第489話 仲良くなるにはこれが一番?

 来た道を逆に戻り、さらに東の方へと進む。

 その途中で、


「ゥゥ」


 クロが合流してくれた。

 一番上のお姉さんということで、クロたちのチーム(?)は橋の向こうを警戒する役目を負っているとのこと。


「向こう側からモンスターが来ることがあるんですか?」


「ゥゥ」


「たまにランジボアとか来るらしいよ。俺が倒したアーマーベアもそうなんだって」


 ランジボアなら麻痺の吹き矢で倒せるらしいけど、アーマーベアは厳しいらしい。なんで、俺が倒してくれたのはありがたかったんだとか。

 まあ、光の精霊の閃光は予想外だったろうけど……


「ワフ」


「さっき見た橋だ。けど、ちょっと渡るのは危なそうだな、これ」


「壊れそうですね」


 橋桁になってる板が歯抜けになってるし、残ってるのも腐ってるしで、これはちょっと厳しいかな。

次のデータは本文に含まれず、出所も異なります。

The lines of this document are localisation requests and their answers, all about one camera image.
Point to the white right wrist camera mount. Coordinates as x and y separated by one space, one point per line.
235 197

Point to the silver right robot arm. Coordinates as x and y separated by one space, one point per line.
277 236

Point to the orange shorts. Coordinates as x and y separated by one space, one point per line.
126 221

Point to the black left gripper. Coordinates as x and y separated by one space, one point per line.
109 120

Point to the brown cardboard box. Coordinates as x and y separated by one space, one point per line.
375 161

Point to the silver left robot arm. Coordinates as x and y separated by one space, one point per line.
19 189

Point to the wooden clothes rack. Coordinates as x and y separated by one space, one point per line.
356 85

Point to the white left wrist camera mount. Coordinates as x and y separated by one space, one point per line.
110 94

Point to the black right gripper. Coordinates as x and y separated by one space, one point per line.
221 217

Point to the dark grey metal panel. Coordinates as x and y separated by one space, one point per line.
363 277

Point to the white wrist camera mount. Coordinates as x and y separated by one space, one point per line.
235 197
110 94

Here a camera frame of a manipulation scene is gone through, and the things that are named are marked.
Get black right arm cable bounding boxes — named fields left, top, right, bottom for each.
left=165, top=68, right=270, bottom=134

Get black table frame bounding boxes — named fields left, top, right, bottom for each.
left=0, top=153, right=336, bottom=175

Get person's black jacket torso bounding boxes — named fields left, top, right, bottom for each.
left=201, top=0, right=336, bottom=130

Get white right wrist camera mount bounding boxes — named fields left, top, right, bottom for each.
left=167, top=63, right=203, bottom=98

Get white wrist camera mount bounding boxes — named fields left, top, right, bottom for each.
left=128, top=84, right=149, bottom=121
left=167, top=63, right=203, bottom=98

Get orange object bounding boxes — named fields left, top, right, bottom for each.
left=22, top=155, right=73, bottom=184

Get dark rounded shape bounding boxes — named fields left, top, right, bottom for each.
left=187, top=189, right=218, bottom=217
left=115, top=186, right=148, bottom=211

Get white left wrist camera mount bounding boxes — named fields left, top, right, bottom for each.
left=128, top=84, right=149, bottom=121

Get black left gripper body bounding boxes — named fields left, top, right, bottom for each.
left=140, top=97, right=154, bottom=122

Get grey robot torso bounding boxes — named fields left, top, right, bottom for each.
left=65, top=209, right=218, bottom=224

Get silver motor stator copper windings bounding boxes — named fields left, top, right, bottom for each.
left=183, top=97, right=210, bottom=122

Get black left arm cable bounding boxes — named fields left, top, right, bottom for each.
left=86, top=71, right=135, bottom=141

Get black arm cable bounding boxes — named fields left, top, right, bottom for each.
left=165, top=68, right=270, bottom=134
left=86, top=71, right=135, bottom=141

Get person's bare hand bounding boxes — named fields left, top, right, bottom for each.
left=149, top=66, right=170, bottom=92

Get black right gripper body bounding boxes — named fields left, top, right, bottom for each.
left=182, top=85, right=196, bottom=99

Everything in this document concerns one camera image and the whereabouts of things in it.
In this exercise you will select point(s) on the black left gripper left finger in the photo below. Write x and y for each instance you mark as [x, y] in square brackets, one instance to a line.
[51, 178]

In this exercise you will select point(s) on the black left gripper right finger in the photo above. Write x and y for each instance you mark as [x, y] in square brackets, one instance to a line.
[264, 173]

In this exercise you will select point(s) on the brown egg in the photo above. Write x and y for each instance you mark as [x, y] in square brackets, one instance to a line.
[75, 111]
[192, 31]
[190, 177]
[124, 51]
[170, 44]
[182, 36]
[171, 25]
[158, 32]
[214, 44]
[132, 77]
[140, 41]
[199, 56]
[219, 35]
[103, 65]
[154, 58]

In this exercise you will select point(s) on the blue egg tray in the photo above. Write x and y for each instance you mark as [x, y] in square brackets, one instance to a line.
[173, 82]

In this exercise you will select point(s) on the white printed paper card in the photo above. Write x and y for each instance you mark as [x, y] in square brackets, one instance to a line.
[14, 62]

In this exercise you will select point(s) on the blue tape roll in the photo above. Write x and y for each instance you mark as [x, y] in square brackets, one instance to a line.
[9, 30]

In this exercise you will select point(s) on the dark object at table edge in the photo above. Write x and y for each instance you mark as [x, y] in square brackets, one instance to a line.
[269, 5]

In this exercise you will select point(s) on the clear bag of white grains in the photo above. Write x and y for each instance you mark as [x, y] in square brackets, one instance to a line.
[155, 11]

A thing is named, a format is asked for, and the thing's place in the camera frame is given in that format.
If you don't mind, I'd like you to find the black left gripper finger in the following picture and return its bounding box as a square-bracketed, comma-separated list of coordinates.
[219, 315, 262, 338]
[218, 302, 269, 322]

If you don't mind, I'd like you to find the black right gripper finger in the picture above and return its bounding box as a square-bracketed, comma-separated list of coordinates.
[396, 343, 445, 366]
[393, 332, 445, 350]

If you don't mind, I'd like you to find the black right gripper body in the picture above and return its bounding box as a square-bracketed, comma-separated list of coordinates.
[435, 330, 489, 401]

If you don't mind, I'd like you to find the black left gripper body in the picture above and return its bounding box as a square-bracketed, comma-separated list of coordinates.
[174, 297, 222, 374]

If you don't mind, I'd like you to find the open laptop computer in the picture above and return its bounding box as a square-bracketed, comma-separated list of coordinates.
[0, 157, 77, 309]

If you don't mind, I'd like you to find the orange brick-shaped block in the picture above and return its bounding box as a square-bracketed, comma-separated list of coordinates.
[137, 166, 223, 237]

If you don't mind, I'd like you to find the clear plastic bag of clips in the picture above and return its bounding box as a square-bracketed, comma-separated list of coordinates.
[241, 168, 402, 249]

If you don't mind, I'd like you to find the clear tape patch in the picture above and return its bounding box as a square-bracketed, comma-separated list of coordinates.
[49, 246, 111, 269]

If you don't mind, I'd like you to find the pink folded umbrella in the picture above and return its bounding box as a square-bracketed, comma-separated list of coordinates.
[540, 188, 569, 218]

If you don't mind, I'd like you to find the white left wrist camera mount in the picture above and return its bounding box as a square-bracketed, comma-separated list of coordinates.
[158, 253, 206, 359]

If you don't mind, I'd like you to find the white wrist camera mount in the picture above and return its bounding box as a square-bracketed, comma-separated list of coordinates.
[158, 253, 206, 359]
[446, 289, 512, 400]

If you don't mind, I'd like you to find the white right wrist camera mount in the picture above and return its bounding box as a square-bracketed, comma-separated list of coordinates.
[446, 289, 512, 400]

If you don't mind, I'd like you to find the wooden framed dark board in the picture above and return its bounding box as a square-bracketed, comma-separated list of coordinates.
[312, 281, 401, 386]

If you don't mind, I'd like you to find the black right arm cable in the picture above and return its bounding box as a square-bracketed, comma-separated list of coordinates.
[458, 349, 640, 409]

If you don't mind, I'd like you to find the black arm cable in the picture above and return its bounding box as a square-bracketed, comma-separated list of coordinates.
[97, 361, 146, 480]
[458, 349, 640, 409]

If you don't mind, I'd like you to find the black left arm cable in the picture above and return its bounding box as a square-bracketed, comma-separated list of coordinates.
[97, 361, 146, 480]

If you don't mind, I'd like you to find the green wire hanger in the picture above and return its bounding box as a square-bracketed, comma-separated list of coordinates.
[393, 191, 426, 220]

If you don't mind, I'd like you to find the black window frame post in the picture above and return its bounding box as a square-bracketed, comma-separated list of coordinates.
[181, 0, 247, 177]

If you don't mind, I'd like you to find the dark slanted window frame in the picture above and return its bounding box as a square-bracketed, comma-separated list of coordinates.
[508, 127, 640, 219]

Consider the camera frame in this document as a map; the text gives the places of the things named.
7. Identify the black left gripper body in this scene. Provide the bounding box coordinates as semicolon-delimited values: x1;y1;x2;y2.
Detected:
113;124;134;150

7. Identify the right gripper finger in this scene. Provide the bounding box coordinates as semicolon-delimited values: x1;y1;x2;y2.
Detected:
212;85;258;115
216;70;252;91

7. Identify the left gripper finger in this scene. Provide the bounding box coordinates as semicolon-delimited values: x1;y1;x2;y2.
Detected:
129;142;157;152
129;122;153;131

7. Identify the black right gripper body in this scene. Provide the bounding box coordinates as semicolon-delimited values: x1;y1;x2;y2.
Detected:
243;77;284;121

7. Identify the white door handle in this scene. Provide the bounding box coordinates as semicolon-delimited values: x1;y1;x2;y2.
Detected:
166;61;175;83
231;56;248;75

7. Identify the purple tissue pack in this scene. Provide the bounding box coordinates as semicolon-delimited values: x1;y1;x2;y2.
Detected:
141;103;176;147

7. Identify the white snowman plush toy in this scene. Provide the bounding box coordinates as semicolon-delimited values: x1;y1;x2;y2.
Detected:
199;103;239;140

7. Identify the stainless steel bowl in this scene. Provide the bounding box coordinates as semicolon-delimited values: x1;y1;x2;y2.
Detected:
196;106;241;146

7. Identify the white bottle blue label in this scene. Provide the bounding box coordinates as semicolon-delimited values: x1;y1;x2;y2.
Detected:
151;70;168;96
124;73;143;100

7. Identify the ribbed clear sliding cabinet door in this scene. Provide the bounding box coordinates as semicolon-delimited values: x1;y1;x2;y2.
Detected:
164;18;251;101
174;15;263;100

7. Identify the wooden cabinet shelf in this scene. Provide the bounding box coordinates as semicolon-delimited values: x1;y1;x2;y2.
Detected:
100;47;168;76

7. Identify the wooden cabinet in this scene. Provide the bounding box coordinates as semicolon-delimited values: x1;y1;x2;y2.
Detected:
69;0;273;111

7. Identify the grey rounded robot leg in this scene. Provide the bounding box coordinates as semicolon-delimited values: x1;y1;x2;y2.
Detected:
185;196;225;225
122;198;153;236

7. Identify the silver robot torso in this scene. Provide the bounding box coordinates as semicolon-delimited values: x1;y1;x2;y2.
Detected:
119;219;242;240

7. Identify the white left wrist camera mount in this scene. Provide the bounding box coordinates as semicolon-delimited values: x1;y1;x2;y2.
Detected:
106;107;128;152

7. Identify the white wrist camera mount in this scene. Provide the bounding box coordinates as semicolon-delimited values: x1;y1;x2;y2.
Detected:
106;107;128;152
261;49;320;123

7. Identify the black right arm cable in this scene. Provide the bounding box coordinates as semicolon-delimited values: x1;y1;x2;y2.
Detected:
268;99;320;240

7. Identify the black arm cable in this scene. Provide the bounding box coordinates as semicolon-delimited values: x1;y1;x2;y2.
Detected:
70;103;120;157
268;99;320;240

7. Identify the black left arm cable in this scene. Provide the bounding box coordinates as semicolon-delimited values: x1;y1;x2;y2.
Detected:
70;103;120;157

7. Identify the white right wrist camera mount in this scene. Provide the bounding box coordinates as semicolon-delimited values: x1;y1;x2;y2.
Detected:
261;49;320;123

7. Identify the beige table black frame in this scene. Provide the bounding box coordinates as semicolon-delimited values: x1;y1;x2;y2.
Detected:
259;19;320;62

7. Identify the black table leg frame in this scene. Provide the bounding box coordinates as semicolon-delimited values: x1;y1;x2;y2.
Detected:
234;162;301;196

 ただ、流れは緩やかだし、少し上流に行けば渡れそうな感じ。


「あっちで渡ろう」


「ワフ」


 向こう側はギリー・ドゥーたちの目が届かない場所なので、気配感知に気をつけつつ進む。

 良い感じに飛び石がある場所を見つけたので、


「ちょっとルピたちと見て来るから、ミオンたちはここで待ってて」


「ぃ、一緒に行きます!」


「え? うーん、強めのモンスターが出た時が怖いんだよな。川を渡って逃げるのって大変なんだけど……」


 多分だけど、この向こう側は違うエリアで、敵も強くなってるはず。

 ミオンはローブを着てるから、水に浸かった状態での移動は厳しいと思う。


「あ、そうだ。ちょっと待ってて」


「は、はぃ」


 川べりまで行って深さを確認。これなら問題ないかな。


「<石壁>」


 川の水を堰き止めないように気をつけつつ、石壁で飛び石を追加。表面が平らなので、足を滑らせることもないはずだけど……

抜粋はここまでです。